To Give or Not to Give, That Is the Guilt-Inducing Question

We’re headed into that fall season when the begging letters begin to show up in the mailbox, when the charity event invites roll into our inboxes and when our friends hope we’ll help them by buying their kids’ wrapping paper, their favorite charities’ fair-trade item or their own newly published books. photo 2

And the guilt rises. With it comes equal waves of anger at being asked or frustration at not being able to do more.

How do we decide what to do?

1. First, do no harm. When it comes to charities, investigate them on Charity Navigator, certainly, but go a step further. Ask yourself if they are harming those they claim to serve by doing any of the following:

  • Ignoring local opinions of need (solving nonexistent problems or treating symptoms, not causes)
  • Taking work away from locals
  • Providing equipment locals can’t maintain
  • Creating dependency
  • Objectifying their clients to raise funds

Robert Lupton’s book Toxic Charity delves into these ideas in a powerful, and painful, way.

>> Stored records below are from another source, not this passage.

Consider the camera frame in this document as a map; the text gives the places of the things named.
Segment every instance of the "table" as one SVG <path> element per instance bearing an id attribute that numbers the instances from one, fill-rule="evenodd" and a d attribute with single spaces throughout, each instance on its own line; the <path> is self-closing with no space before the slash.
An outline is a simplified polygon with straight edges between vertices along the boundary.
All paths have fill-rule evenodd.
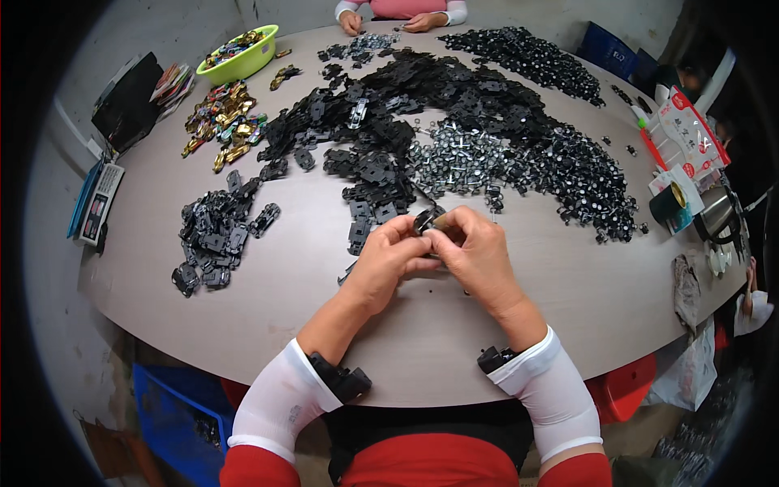
<path id="1" fill-rule="evenodd" d="M 365 29 L 390 34 L 400 24 L 366 23 Z M 447 51 L 435 39 L 470 28 L 402 34 L 395 46 L 454 55 L 475 68 L 472 55 Z M 294 52 L 248 79 L 249 93 L 258 99 L 252 113 L 264 111 L 275 118 L 280 109 L 291 107 L 315 86 L 326 86 L 317 74 L 325 63 L 316 52 L 347 41 L 338 26 L 279 38 L 277 51 L 292 48 Z M 349 73 L 362 77 L 390 59 L 374 57 L 363 69 Z M 304 74 L 269 92 L 275 72 L 290 63 Z M 348 68 L 351 61 L 342 65 Z M 540 88 L 493 63 L 489 67 L 540 93 L 551 116 L 598 141 L 609 136 L 612 145 L 606 150 L 622 163 L 628 193 L 640 205 L 636 222 L 649 224 L 650 233 L 639 233 L 629 244 L 598 245 L 592 227 L 567 227 L 561 222 L 552 196 L 530 192 L 522 198 L 511 189 L 504 192 L 506 208 L 497 221 L 506 229 L 517 279 L 587 379 L 683 334 L 673 311 L 671 260 L 686 249 L 703 250 L 703 243 L 692 227 L 672 238 L 650 215 L 647 184 L 654 165 L 632 112 L 610 86 L 617 84 L 633 96 L 639 92 L 611 73 L 584 65 L 601 81 L 607 107 L 598 109 L 557 90 Z M 111 209 L 105 251 L 102 256 L 84 253 L 79 289 L 106 317 L 155 348 L 218 376 L 251 383 L 337 292 L 337 277 L 354 262 L 346 251 L 349 207 L 341 199 L 341 190 L 350 183 L 322 170 L 323 153 L 334 143 L 320 144 L 312 152 L 317 168 L 308 173 L 290 157 L 287 177 L 267 182 L 252 208 L 253 218 L 267 203 L 275 202 L 281 217 L 263 238 L 248 240 L 230 286 L 215 292 L 200 289 L 192 298 L 183 298 L 170 278 L 184 260 L 177 236 L 182 207 L 206 191 L 226 188 L 230 170 L 237 168 L 246 181 L 262 167 L 256 154 L 263 145 L 219 175 L 211 169 L 219 150 L 216 142 L 182 159 L 180 153 L 189 140 L 184 121 L 209 88 L 206 80 L 199 80 L 182 106 L 119 161 L 127 172 Z M 442 117 L 441 111 L 426 111 L 405 118 L 410 122 L 420 118 L 424 128 Z M 638 157 L 627 153 L 628 144 L 638 150 Z M 424 203 L 420 198 L 412 214 L 423 210 Z M 439 204 L 445 208 L 466 204 L 487 211 L 479 196 L 448 194 Z M 743 265 L 733 266 L 723 278 L 715 279 L 700 260 L 700 321 L 746 281 L 744 271 Z M 492 345 L 506 346 L 498 325 L 446 271 L 435 271 L 402 283 L 388 309 L 356 336 L 343 365 L 361 367 L 373 381 L 363 404 L 432 407 L 496 401 L 506 396 L 476 366 L 481 349 Z"/>

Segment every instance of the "pink shirt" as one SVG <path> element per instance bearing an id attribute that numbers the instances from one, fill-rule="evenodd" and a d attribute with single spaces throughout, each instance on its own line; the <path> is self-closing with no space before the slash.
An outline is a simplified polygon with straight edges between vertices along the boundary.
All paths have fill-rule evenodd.
<path id="1" fill-rule="evenodd" d="M 445 12 L 446 0 L 350 0 L 367 3 L 377 17 L 410 19 L 420 13 Z"/>

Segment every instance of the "woman's left hand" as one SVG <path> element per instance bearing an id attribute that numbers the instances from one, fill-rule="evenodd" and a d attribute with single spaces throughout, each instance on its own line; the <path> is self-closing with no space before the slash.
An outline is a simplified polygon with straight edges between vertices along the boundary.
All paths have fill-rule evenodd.
<path id="1" fill-rule="evenodd" d="M 371 232 L 338 294 L 372 316 L 387 306 L 404 274 L 437 268 L 440 260 L 422 257 L 432 252 L 430 238 L 416 236 L 413 227 L 414 217 L 403 215 Z"/>
<path id="2" fill-rule="evenodd" d="M 433 27 L 443 27 L 449 22 L 449 17 L 442 12 L 420 13 L 411 17 L 403 28 L 407 32 L 427 32 Z"/>

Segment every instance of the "gray rag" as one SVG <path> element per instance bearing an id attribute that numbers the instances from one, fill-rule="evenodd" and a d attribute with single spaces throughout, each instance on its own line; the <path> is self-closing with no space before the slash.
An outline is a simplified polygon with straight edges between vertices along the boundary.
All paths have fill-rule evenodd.
<path id="1" fill-rule="evenodd" d="M 695 271 L 697 252 L 688 250 L 674 258 L 674 311 L 679 321 L 695 335 L 700 307 L 700 283 Z"/>

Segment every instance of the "green plastic basin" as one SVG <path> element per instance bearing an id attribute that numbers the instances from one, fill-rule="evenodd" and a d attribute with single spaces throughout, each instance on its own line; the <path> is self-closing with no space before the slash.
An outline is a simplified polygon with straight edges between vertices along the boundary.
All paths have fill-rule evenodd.
<path id="1" fill-rule="evenodd" d="M 211 69 L 206 69 L 206 60 L 203 59 L 203 62 L 197 67 L 197 74 L 205 76 L 214 85 L 221 85 L 236 79 L 248 78 L 262 69 L 276 54 L 276 32 L 279 31 L 279 26 L 262 26 L 257 27 L 254 31 L 262 31 L 266 36 L 265 39 L 262 39 L 242 53 L 235 55 L 229 61 L 225 61 Z M 231 39 L 228 43 L 235 41 L 235 39 L 238 38 Z M 212 52 L 211 55 L 216 54 L 218 51 L 219 49 Z"/>

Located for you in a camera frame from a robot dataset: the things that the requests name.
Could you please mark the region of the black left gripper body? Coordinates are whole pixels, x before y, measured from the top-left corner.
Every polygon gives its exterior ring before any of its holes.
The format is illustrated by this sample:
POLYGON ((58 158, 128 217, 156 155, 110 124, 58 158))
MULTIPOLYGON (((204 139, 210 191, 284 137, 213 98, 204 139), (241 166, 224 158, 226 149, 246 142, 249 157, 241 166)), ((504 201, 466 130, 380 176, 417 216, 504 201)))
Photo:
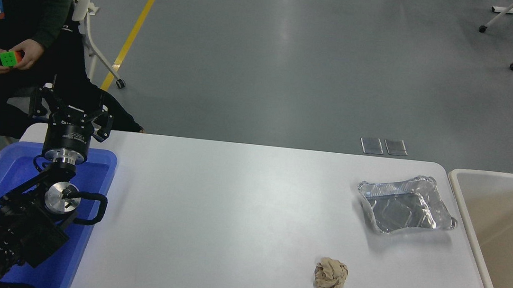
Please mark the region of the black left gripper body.
POLYGON ((88 155, 94 132, 92 122, 83 123, 69 113, 55 111, 48 117, 43 151, 66 149, 88 155))

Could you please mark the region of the person's left hand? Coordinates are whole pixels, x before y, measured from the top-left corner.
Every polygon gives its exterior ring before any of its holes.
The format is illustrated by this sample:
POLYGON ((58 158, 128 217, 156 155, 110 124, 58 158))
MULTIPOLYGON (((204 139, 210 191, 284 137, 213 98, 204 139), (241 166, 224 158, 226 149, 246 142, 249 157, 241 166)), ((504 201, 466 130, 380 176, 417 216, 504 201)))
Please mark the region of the person's left hand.
POLYGON ((25 71, 31 69, 41 56, 43 56, 45 48, 35 40, 26 39, 10 48, 9 51, 21 52, 24 54, 21 61, 14 65, 14 68, 20 71, 25 71))

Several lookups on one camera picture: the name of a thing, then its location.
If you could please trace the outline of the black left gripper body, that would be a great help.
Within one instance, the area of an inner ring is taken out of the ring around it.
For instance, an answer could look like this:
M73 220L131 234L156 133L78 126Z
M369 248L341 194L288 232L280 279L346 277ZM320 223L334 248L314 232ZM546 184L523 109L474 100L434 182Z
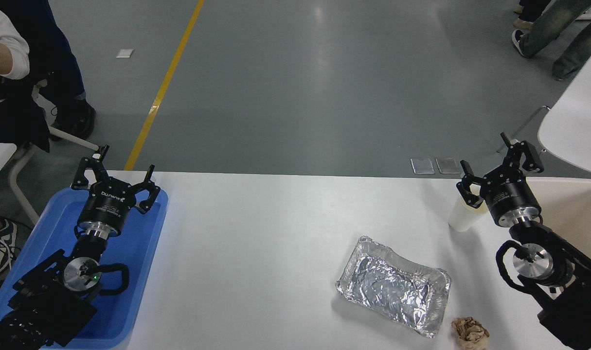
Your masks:
M100 222L112 229L122 229L136 203L135 193L128 182L115 178L95 182L90 186L89 197L77 224L85 229L90 223Z

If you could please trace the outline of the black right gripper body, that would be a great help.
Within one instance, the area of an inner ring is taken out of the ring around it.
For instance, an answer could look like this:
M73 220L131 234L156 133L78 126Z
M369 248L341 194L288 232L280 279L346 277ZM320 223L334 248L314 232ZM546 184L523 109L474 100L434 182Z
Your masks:
M494 222L535 221L541 206L520 169L495 169L484 176L482 198Z

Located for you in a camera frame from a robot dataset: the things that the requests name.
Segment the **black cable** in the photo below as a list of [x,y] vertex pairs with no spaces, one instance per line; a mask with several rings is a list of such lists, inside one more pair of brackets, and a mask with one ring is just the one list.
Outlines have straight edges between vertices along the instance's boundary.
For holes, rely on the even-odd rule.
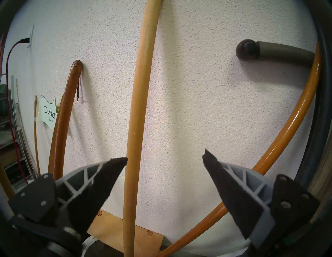
[[302,160],[301,160],[301,163],[300,163],[300,166],[299,166],[298,170],[300,170],[302,165],[303,165],[304,157],[306,156],[306,154],[308,152],[308,148],[309,148],[309,145],[310,145],[311,140],[312,140],[312,135],[313,135],[313,132],[314,132],[314,129],[315,129],[316,121],[317,121],[317,114],[318,114],[318,108],[319,108],[319,102],[320,102],[320,94],[321,94],[321,91],[322,91],[321,87],[322,87],[322,82],[321,82],[321,80],[319,80],[319,83],[318,83],[318,86],[317,86],[317,89],[316,89],[315,107],[314,107],[314,110],[313,110],[309,137],[308,137],[307,145],[305,147],[303,157],[302,157]]
[[12,50],[14,49],[14,47],[20,43],[29,43],[30,42],[30,38],[27,37],[27,38],[24,38],[24,39],[21,39],[20,41],[16,42],[12,48],[10,49],[9,53],[8,53],[8,56],[7,56],[7,62],[6,62],[6,82],[7,82],[7,87],[6,87],[6,93],[7,93],[7,107],[8,107],[8,117],[9,117],[9,125],[10,125],[10,132],[12,134],[12,138],[13,138],[13,142],[14,142],[14,148],[15,148],[15,153],[16,153],[16,159],[17,159],[17,163],[18,163],[18,166],[19,166],[19,170],[20,170],[20,173],[22,175],[22,177],[24,178],[25,182],[28,184],[28,181],[23,173],[23,170],[22,170],[22,167],[21,167],[21,163],[20,163],[20,158],[19,158],[19,153],[18,153],[18,150],[17,150],[17,145],[16,145],[16,140],[15,140],[15,136],[14,136],[14,131],[13,131],[13,124],[12,124],[12,117],[11,117],[11,114],[10,114],[10,104],[9,104],[9,87],[8,87],[8,62],[9,62],[9,57],[10,57],[10,53],[12,52]]
[[315,12],[312,12],[311,9],[309,10],[317,31],[322,66],[320,73],[321,89],[319,106],[316,121],[313,121],[316,125],[314,126],[312,137],[308,142],[307,151],[303,156],[302,163],[295,177],[295,181],[305,188],[309,186],[323,155],[332,118],[332,56],[328,40],[328,36],[331,35],[326,34]]

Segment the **orange hose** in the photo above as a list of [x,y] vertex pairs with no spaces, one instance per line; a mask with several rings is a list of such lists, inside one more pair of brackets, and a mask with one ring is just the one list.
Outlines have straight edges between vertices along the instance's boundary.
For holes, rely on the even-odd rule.
[[[298,127],[300,126],[304,116],[306,115],[312,99],[315,95],[316,88],[319,81],[320,74],[320,51],[319,45],[317,43],[315,58],[312,64],[311,72],[309,75],[309,79],[305,85],[305,88],[296,104],[293,112],[291,113],[289,119],[286,124],[280,131],[279,135],[273,141],[269,149],[264,153],[261,159],[254,166],[253,170],[259,172],[264,175],[269,168],[273,165],[273,163],[277,160],[280,154],[284,151]],[[198,223],[195,227],[193,227],[187,234],[185,234],[182,238],[176,241],[174,244],[167,247],[165,250],[157,254],[157,257],[167,257],[182,247],[189,244],[191,241],[199,237],[205,231],[207,231],[210,227],[212,227],[218,220],[226,215],[228,210],[221,202],[212,212],[210,212],[200,223]]]
[[35,96],[35,107],[34,107],[34,138],[35,138],[35,152],[36,152],[36,162],[37,162],[37,170],[38,170],[38,176],[41,175],[41,170],[39,168],[39,158],[38,158],[38,146],[37,146],[37,96]]

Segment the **red wire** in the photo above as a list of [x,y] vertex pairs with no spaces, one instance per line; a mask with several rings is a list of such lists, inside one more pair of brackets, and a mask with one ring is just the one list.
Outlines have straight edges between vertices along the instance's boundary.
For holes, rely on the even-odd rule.
[[17,150],[16,140],[15,140],[14,131],[13,131],[13,125],[12,125],[12,118],[11,118],[11,115],[10,115],[10,104],[9,104],[9,95],[8,95],[8,91],[9,91],[9,89],[8,89],[8,61],[9,61],[9,56],[10,56],[10,53],[12,52],[13,48],[19,43],[20,43],[19,41],[16,42],[15,45],[13,45],[13,47],[10,49],[10,51],[8,53],[8,57],[7,57],[7,62],[6,62],[7,106],[8,106],[10,132],[12,133],[12,138],[13,138],[13,141],[14,141],[14,147],[15,147],[17,162],[19,164],[19,169],[20,169],[20,172],[22,174],[22,177],[24,178],[25,182],[28,184],[28,181],[27,181],[26,177],[24,176],[24,173],[23,173],[23,170],[22,170],[22,167],[21,167],[19,152]]

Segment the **wooden dowel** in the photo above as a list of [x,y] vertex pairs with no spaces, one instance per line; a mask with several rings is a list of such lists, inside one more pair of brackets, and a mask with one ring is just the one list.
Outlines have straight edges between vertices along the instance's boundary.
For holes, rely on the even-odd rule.
[[36,162],[37,162],[37,170],[38,170],[38,176],[41,175],[41,170],[39,168],[39,159],[38,159],[38,147],[37,147],[37,96],[35,96],[35,107],[34,107],[34,137],[35,137],[35,152],[36,152]]
[[0,183],[8,199],[11,199],[15,195],[15,192],[12,188],[12,185],[10,184],[10,181],[8,179],[7,173],[5,171],[5,168],[3,167],[1,160],[0,160]]
[[124,256],[134,256],[135,219],[146,102],[161,0],[147,0],[139,37],[124,180]]
[[48,173],[53,174],[54,180],[62,178],[70,115],[82,70],[83,63],[81,61],[74,61],[71,65],[66,89],[56,117],[48,161]]

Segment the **wooden board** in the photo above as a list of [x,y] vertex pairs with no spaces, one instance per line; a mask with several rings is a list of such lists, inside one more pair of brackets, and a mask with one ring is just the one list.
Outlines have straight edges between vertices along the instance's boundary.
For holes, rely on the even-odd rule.
[[[89,227],[88,233],[114,249],[123,252],[123,227],[122,219],[100,210]],[[159,252],[163,238],[164,236],[161,234],[135,226],[134,257],[155,257]]]

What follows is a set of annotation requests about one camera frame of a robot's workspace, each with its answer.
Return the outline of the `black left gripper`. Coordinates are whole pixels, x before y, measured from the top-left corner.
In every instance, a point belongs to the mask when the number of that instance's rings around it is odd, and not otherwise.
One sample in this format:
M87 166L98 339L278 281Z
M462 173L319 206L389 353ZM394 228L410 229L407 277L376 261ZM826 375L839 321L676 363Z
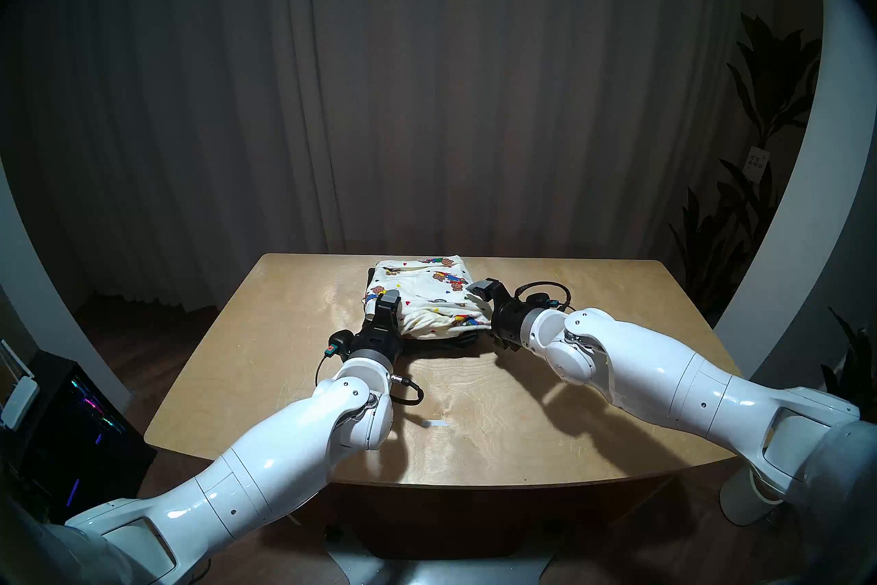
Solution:
M390 289L375 299L374 316L354 335L348 359L364 358L393 368L404 350L398 310L401 297L397 289Z

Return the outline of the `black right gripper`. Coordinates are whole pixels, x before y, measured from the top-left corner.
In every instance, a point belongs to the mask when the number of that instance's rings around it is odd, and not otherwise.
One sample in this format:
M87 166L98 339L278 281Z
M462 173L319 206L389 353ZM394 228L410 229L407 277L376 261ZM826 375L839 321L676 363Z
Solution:
M466 290L484 303L493 303L490 324L496 341L511 352L524 348L535 319L543 313L543 293L533 293L521 301L505 293L504 284L492 278L473 282Z

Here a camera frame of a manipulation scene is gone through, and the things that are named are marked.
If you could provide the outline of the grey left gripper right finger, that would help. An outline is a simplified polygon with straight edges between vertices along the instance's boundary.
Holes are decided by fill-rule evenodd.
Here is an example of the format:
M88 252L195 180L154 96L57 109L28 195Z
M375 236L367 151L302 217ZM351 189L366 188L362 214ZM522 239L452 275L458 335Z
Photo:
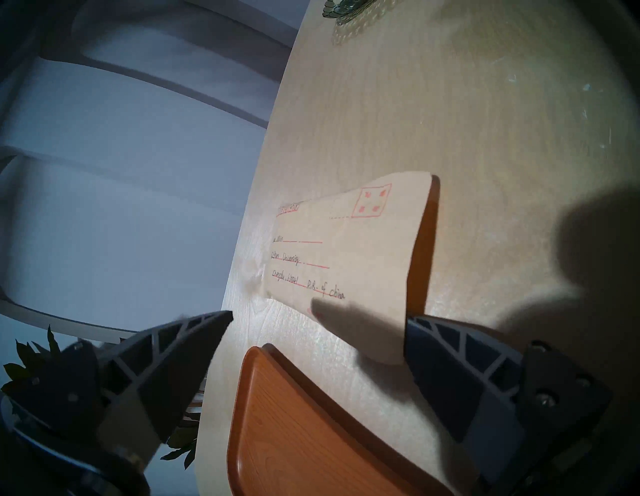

2. Ask: Is this something or someone I’m passionate about? We can’t give to every cause, buy from every school child (although my husband Les tries his darnedest to buy Thin Mints from every Girl Scout who asks him). Writers don’t have the resources to  buy and review every book someone asks us to, as much as we love books. I’ve discovered I can’t even take all the free books I’m offered to review, or I would have to spend all my time reading. (Oh, how I wish I could.)

Set up parameters that align with your passions and interests. Maybe you want your charity donations to work toward a particular type of project, like access to clean water or combating human trafficking. You can also pick a particular area of the world. Les and I supported organizations in Haiti for years that were working in housing, education, self-sustaining agriculture and healthcare.

When it comes to those pesky school donations, maybe you limit it to kids in your church or neighborhood or family. And on the book issue, perhaps you limit it to a specific genre or topic or the people in your writers group. But in any case, the book issue leads to my next suggestion:

3. Foster relationships. Writers are now their own marketers, pushed by the publisher to deliver sales. It can lead writers to send chipper emails to “catch up” with people they’ve had no contact with for 10 years and then beg them to buy. Nobody wants to buy after that, although some will out of guilt.

On the other hand, of course I want to support the books of people who are really my friends (if you meet me at Panera, you know who you are). And if I really want to grow a relationship with a particular author, I’ll nurture it through more than buying a book. I’ll spread the word about the new release, write reviews online, ask for it in my local bookstore. I’ll do my best to keep in touch throughout the year. We’ll meet up when possible. In other words, I’ll get to know her or him.

Fostering relationship might be easiest to see with the book issue, but I don’t think it should stop there. What would it mean to foster a relationship with a charity? Working on one of their committees, sharing their stories with others without begging for a donation, taking a trip to visit a project in order to learn from the people the charity assists. Praying for the people who lead it.

And that kid at the door trying to sell you magazines you don’t want? Well, maybe you can get to know his family by inviting them to a backyard barbecue or perhaps you can volunteer in the school as a tutor and therefore serve the school in another way.

There will always be hard choices when it comes to giving. But if we ensure we’re not doing harm, give to what we’re passionate about, and work to foster relationships, we’ll discover more joy and less frustration.

What giving decisions are hardest for you to make?